1. Posted by 大山千恵子   2010年11月17日 19:19
厳しいですね。

「国民の義務」ですか。どうしよう。

中学生の時に、国民の三大義務って習ったけど...他にも出てきたのですねぇ。

9割以上のひとが裁判員候補者になっても出向かないのは、「自覚」が無いからでしょうかね。

ぼやきでした。失礼しました。
2. Posted by 賛同します   2010年11月18日 16:42
高野先生
匿名にて恐縮ですが、先生のお考えに賛同しております。

国民の「お上意識」依存主義、迎合主義に困惑する一人です。
3. Posted by 高野隆   2010年11月18日 21:52
大山さん、コメントありがとうございます。

「国民の義務」についてはブログに続きを欠くつもりです。

「9割以上のひと」が「出向かない」というのはどの資料に基づくのでしょうか。

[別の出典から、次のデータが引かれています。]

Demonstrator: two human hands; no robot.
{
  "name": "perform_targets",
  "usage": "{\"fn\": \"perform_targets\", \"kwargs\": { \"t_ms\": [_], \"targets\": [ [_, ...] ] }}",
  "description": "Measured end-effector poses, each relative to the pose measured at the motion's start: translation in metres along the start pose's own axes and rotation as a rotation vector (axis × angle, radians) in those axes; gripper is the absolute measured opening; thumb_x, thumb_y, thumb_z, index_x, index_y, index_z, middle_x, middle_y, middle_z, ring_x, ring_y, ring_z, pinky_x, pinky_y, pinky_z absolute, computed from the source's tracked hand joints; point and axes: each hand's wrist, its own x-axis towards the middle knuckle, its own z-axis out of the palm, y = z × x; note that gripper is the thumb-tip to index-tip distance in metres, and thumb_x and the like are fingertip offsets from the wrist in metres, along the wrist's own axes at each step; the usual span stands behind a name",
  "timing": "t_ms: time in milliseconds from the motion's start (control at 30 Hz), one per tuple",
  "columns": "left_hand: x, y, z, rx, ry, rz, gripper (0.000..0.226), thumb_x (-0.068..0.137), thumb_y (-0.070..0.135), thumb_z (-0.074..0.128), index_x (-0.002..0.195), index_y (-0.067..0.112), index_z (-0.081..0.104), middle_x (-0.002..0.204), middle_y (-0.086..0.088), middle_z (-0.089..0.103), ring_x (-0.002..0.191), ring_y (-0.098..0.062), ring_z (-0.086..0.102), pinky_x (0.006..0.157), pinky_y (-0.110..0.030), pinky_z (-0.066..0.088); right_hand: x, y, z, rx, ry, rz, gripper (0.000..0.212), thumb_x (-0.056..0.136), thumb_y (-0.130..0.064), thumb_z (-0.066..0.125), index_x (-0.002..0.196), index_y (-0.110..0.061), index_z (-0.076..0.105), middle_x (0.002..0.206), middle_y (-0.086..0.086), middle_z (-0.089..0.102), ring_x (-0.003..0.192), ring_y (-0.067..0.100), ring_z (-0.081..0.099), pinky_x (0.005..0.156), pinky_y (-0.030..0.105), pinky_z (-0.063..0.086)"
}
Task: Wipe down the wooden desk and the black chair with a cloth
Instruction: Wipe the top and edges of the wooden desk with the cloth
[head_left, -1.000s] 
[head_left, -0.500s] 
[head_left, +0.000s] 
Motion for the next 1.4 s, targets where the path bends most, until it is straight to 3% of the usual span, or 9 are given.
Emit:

最高裁が発表した統計によれば、呼び出し状の送付を受けた候補のうち83.6%が選任手続に出席しています。先日私が体験した裁判員裁判でも53人に呼び出し状を発送して36人が出席しました(出席率67.9%)。
4. Posted by 大山千恵子   2010年11月19日 14:07
9割の件。読み違えでした。

「弁護側の裁判員「忌避」9割…直感で行使の例も」、一昨日の読売新聞の記事。

見出しの最初の3文字を、読み飛ばしてました。あー大問題だと思ったのは、大失敗なのでした。

ごめんなさい。
5. Posted by 廣野秀樹   2011年05月01日 05:25
日本国憲法37条2項について参考にさせてもらいました。ちょうどこの条文を理由に再審請求を行うところでした。金沢地方裁判所に見てもらうブログで取り上げ、記事のトラックバックも送信させてもらいました。